How did this grant help your organization and the pets in your care?

After having Dogs Playing for Life visit our campus in 2021, we were looking forward to staff having advanced training as part of DPFL's mentorship opportunity. The goal was to get staff even more comfortable with large-dog playgroups, and especially with dogs who, at first glance, may seem challenging in their dog-to-dog interactions.

Our playgroup program had stalled a little bit, with the most rambunctious dogs (the ones who need the playgroups the most!) often getting overlooked because they could be "sticky" in playgroups.

The mentorship opportunity reinvigorated our staff, and helped renew their confidence in their ability to work with all dogs. Immediately after Dawn, the staff member who visited Colorado and partook in the mentorship, returned, our playgroup rate (the number of dogs getting out to playgroups on a daily basis) increased by 20%.

How many pets did this grant help?


Please provide a story of one or more specific pets this grant helped.

Surge (first photo) is a very vocal, rambunctious, rough-and-rowdy dog in playgroups — she has SO much energy! And sometimes that energy landed her in hot water in playgroups. She didn’t necessarily start fights, but she did finish them — and earned herself a bit of a reputation. So Surge got benched: The staff wasn’t bringing her into playgroups anymore, and Surge was going kennel-crazy from the lack of enrichment.

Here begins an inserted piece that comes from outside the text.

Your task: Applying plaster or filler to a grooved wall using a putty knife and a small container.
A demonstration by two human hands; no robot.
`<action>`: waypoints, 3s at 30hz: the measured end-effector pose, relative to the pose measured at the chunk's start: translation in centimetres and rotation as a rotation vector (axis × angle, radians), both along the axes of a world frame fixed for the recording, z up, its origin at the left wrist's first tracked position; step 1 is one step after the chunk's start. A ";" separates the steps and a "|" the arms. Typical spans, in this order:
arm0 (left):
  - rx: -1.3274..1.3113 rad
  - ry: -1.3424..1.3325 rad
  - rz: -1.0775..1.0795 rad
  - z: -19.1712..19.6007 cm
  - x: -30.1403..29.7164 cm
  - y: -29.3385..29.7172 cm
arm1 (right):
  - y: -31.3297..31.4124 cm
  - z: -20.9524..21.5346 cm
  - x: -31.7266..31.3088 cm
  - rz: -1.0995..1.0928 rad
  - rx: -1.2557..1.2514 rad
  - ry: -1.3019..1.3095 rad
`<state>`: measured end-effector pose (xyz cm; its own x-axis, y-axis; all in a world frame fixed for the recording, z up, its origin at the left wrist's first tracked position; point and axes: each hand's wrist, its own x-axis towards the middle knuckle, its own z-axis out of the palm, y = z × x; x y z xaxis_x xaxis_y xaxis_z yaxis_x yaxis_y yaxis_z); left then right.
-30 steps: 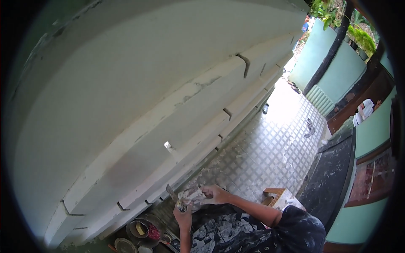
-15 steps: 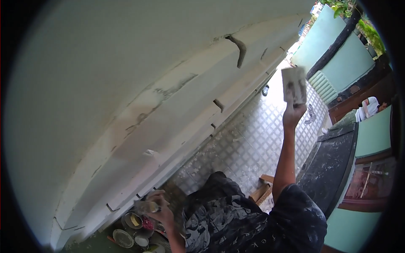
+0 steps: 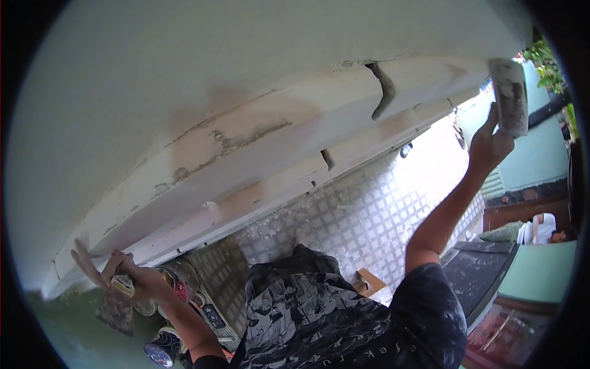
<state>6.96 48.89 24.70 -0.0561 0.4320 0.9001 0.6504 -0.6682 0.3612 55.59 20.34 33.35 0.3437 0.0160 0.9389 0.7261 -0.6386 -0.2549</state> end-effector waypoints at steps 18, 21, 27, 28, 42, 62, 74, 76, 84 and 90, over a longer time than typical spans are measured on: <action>0.179 0.283 -0.063 2.6 1.4 0.2 | 9.6 -3.3 -15.1 0.752 0.201 0.166; 0.157 0.254 -0.062 2.9 0.4 0.0 | 13.2 -3.6 -19.2 1.017 0.227 0.479; 0.077 0.285 -0.133 2.2 -3.2 -1.5 | 13.7 -1.7 -26.4 1.383 -0.439 -0.003; -0.059 0.198 -0.263 0.1 -4.6 -2.4 | 13.7 -2.3 -26.7 1.265 -0.379 -0.019; -1.000 -0.107 -0.539 -23.0 -14.1 -27.6 | 21.6 6.3 -34.6 1.123 -0.017 -0.430; -1.004 -0.270 -0.515 -26.0 -16.9 -33.6 | 12.1 -0.2 -22.2 0.117 -0.547 -0.325; -0.912 -0.561 -0.375 -29.8 -9.1 -30.0 | 9.1 -4.5 -12.1 0.752 -0.487 -0.343; -0.796 -0.465 -0.329 -28.8 -5.9 -28.9 | 7.5 -4.2 -9.0 0.684 -0.517 -0.261; -0.697 -0.705 -0.327 -22.8 8.7 -25.9 | -2.9 -5.4 9.1 0.101 -0.417 0.080; -0.507 -0.363 -0.377 -15.5 17.7 -19.7 | -3.7 -3.4 7.1 0.201 -0.420 0.348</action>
<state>24.65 29.21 9.23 -0.0786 0.8398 0.5371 0.1892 -0.5164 0.8352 62.64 16.67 29.91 0.5827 0.4597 0.6702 0.7623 -0.5950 -0.2546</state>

When Dawn got back from her mentorship, it was exactly Surge (and a few other dogs like her) she was ready to focus on — and she got the entire team jazzed to do it, too. We revamped how we categorize dogs and how we match them in groups and got to work! Surge has been a central figure in playgroups ever since, and is doing far better in her kennel and is far calmer meeting people.

You can meet Surge here.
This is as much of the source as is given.